On Learning to Give Thanks
Here are five Thanksgiving-themed quotes from the eminently quotable G.K. Chesterton. Whatever our circumstances – whether times of plenty or privation, calm or chaos, satisfaction or struggle – this old friend reminds us always to look to our Heavenly Father with thankful hearts and lips.
I would maintain that thanks are the highest form of thought, and that gratitude is happiness doubled by wonder.
The aim of life is appreciation; there is no sense in not appreciating things; and there is no sense in having more of them if you have less appreciation of them.
When it comes to life the critical thing is whether you take things for granted or take them with gratitude.
You say grace before meals. All right. But I say grace before the concert and the opera, and grace before the play and pantomime, and grace before I open a book, and grace before sketching, painting, swimming, fencing, boxing, walking, playing, dancing and grace before I dip the pen in the ink.

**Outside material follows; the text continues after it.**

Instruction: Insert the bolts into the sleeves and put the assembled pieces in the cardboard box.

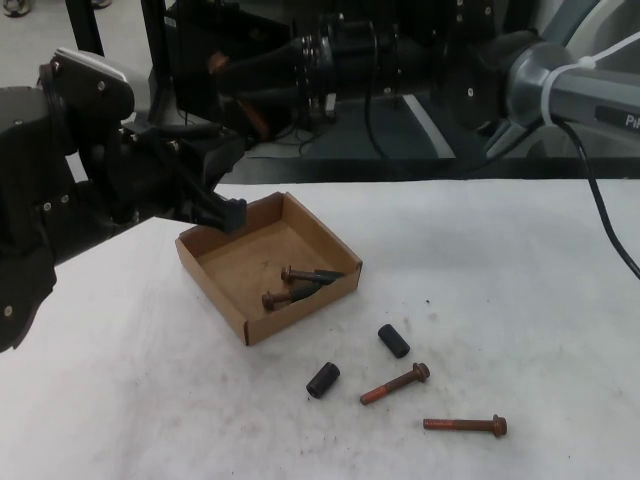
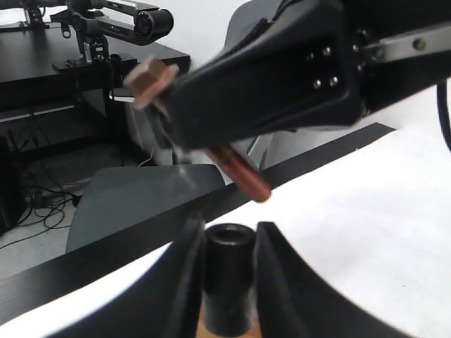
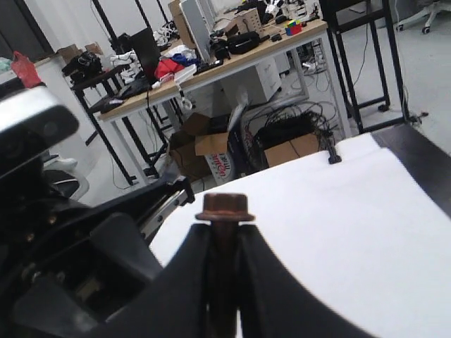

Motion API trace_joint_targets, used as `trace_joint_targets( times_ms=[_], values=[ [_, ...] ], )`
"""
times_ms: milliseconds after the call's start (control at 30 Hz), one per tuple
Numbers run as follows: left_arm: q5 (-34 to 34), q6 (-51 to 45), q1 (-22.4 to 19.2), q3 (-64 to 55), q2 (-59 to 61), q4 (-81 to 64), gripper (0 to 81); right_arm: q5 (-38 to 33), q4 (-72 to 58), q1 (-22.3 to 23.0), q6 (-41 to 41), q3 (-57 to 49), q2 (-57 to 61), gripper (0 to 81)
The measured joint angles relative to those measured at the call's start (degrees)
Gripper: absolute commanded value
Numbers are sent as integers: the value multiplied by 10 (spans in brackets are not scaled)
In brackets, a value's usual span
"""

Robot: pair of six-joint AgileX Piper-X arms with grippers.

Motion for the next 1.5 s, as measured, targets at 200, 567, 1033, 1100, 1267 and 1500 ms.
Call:
trace_joint_targets(
  times_ms=[200, 567, 1033, 1100, 1267, 1500],
  values=[
    [0, 0, 0, 0, 0, 0, 8, 29, -132, 0, 80, 0, 0, 2],
    [0, -20, 0, 0, 0, -2, 8, 97, -215, 13, 128, 29, 0, 2],
    [-2, -50, 0, 0, 0, -28, 8, 133, -328, 16, 213, 93, 0, 2],
    [-2, -50, 0, 0, 0, -28, 8, 135, -330, 16, 214, 93, 0, 2],
    [-2, -50, 0, 0, 0, -28, 8, 148, -334, 25, 223, 95, 0, 2],
    [-2, -50, 0, 0, 0, -28, 8, 148, -334, 38, 223, 95, 0, 2]
  ],
)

When we were children we were grateful to those who filled our stockings at Christmas time. Why are we not grateful to God for filling our stockings with legs?
Eminent Bible commentator Matthew Henry once told the story of his wallet being stolen. Reflecting on the incident, the first thing Henry did was to give thanks. He considered the man who robbed him and wrote, “1.) I am thankful that he never robbed me before. 2), I am thankful that although he took my wallet, he did not take my life. 3) Although he took all I had, it was not much. And 4), I am glad that it was I who was robbed, not I who did the robbing.”
Matthew Henry knew how to do something each of us needs to learn: to be grateful in all circumstances. As St. Paul wrote in an oft-quoted passage, “in everything give thanks; for this is the will of God in Christ Jesus for you” (1 Thess 5:18). Ingratitude really is the first step away from God, the first precipitous shuffle toward unbelief and ungodliness (See Romans 1). The fight for followers of Jesus is to be grateful, daily, even in the midst of trials, to cultivate a heart of thanks for small and easy-to-overlook blessings, to refuse the easy sin of taking God for granted. The Bible calls us to be sober, and one sure expression of that soberness is to look around, to notice what God is doing, and then to lift up gratitude from the heart – and to say so, to voice our thanks to our Father and to those around us. Gratitude toward God really is the ground of our peace, joy, and faithfulness.
So Happy Thanksgiving, friends. I am very thankful for you!